La vie de Goya a également été marquée par ses relations avec plusieurs femmes, Josepha Bayeu qu’il a épousée, mais également la duchesse d’Albe dont il fut peut-être l’amant avant qu’elle meure, enfin Leocadia Weiss qui le rejoignit dans son « exil » français à Bordeaux et dont il fut peut-être là aussi le père de son enfant (une fille).
La vie de Goya fut marquée par des événements qui ont eu une influence sur son physique. Une grave maladie qui faillit lui être fatale le rendit définitivement sourd dès 1794. Une autre grave maladie lui fait voir le monde sous un jour extrêmement noir sur la fin de sa vie, ce qui lui a inspiré des toiles à tendance fantastique exprimant une grande angoisse. Enfin, Goya a vécu l’invasion de l’Espagne par l’armée napoléonienne. Invasion qui entraina un soulèvement populaire dont il fut le témoin. Soulèvement suivi de massacres abominables (fusillades du 3 mai). Événements tellement marquants qu’il fut capable d’en faire des toiles incroyablement marquantes des années après, de mémoire.
Ce livre relativement bref (114 pages en caractères assez gros, le tout comprenant 73 illustrations dont de nombreuses en couleurs et en pleine page), permet au lecteur de se faire une bonne idée de l’homme comme de l’artiste, ainsi que de ce qu’il connut de son époque. L’auteur, Pierre Gassier, se montre à la fois pédagogue et suffisamment concis. Il aborde aussi bien l’évolution technique du peintre que ses relations avec les uns et les autres pour progresser ou s’introduire dans les milieux qui lui permettront de gagner sa vie.
L’éditeur (Skira-Flammarion) a fait un beau travail, puisque le livre édité en 1989 était encore en bon état quand je l’ai emprunté en médiathèque, en particulier pour les couleurs des reproductions. Tout juste peut-on regretter à certains moments que les illustrations n’accompagnent pas parfaitement le texte, puisque l’auteur préfère citer les musées et collections où les œuvres sont conservées plutôt que les pages où les voir dans le livre. L’explication tient probablement au fait qu’il s’agit d’une version plus courte que l’édition d’origine qui date de 1955.
Les œuvres importantes sont présentes (gravures, estampes, dessins et toiles) généralement dans des formats corrects, une seule occupant une double-page à cause de son format inhabituel. On trouve les plus belles et les plus représentatives de l’art d’un expérimentateur qui annonçait déjà l’impressionnisme, mais qui a surtout su faire preuve de beaucoup de caractère pour imposer un art très personnel.
Cet art est représenté notamment par :
L’ombrelle : carton pour la manufacture royale de tapisserie (1777)

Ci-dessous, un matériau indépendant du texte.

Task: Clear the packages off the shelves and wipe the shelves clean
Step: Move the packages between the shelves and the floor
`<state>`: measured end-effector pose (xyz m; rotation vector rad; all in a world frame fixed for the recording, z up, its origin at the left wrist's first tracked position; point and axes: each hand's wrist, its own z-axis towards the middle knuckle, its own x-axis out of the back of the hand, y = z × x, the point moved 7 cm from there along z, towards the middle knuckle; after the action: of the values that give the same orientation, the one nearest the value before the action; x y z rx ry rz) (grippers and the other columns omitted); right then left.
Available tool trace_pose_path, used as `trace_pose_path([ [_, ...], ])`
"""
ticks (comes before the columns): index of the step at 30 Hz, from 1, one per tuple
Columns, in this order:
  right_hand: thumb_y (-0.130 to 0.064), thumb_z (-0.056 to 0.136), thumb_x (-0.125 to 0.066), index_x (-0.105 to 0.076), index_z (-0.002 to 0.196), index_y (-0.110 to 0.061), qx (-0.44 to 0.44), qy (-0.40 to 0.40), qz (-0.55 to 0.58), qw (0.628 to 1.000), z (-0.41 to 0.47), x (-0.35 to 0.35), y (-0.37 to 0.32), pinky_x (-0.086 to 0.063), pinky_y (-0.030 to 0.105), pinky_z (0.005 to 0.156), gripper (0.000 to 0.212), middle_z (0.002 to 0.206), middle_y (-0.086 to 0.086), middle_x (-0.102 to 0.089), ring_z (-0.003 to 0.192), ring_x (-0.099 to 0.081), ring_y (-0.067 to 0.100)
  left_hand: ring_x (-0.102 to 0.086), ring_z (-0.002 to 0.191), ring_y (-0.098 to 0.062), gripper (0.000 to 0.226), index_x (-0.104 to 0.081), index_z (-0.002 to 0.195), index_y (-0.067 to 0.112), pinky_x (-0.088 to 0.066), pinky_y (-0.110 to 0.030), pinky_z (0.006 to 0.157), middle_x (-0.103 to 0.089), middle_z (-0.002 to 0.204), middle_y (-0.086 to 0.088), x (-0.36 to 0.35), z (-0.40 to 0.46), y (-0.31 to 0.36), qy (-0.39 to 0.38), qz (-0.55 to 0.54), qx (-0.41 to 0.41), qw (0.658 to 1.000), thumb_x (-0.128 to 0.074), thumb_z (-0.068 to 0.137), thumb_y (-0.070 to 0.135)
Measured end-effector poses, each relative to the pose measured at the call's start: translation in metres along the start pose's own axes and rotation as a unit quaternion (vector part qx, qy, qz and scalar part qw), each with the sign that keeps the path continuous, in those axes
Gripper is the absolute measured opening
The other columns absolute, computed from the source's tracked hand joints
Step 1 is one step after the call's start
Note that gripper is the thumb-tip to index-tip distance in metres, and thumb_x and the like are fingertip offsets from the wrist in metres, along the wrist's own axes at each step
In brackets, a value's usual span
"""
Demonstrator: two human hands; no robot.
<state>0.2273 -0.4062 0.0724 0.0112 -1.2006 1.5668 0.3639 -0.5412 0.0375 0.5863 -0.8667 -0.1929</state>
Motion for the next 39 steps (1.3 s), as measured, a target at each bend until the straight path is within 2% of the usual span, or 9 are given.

Portrait de Manuel Osorio (1788)
Plusieurs autoportraits (1783 ? 1793/95 ? 1815) dont celui-ci
L’enterrement de la sardine (1808/1815)
Portrait de la duchesse d’Albe (1795)
Le sabbat des sorcières. Le grand bouc (1797/98)
La famille de Charles IV (1800/1801)
La Maja nue (1800/1803)
Le 2 mai 1808 (1814)
Les fusillades du 3 mai (1814)
De cette dernière toile, Pierre Gassier dit « … c’est de très loin le tableau d’histoire le plus dramatique qui ait jamais été peint, encore que sa portée dépasse largement le cadre du tableau d’histoire traditionnel. » « … Goya choisit le moment le plus horrible de la tuerie, la seconde précise de l’épouvante, juste avant la décharge du peloton d’exécution qui met en joue un groupe de condamnés ; dans la nuit trouée par la lumière crue d’une énorme lanterne, cet instant de silence atteint un degré d’atrocité insupportable … tout concourt à faire de ce tableau prodigieux la somme de la barbarie humaine. » « A vrai dire, ni le lieu, ni l’heure, ni la date ne comptent plus ici : le temps et l’espace sont abolis par cette vision géniale où tous les détails seraient à citer un par un. »
Petit regret néanmoins, bien que commentées, des toiles importantes ne figurent pas dans les illustrations : Les jeunes et Les vieilles du musée de Lille, ainsi que La Maja habillée toujours intéressante à comparer avec son équivalent nue.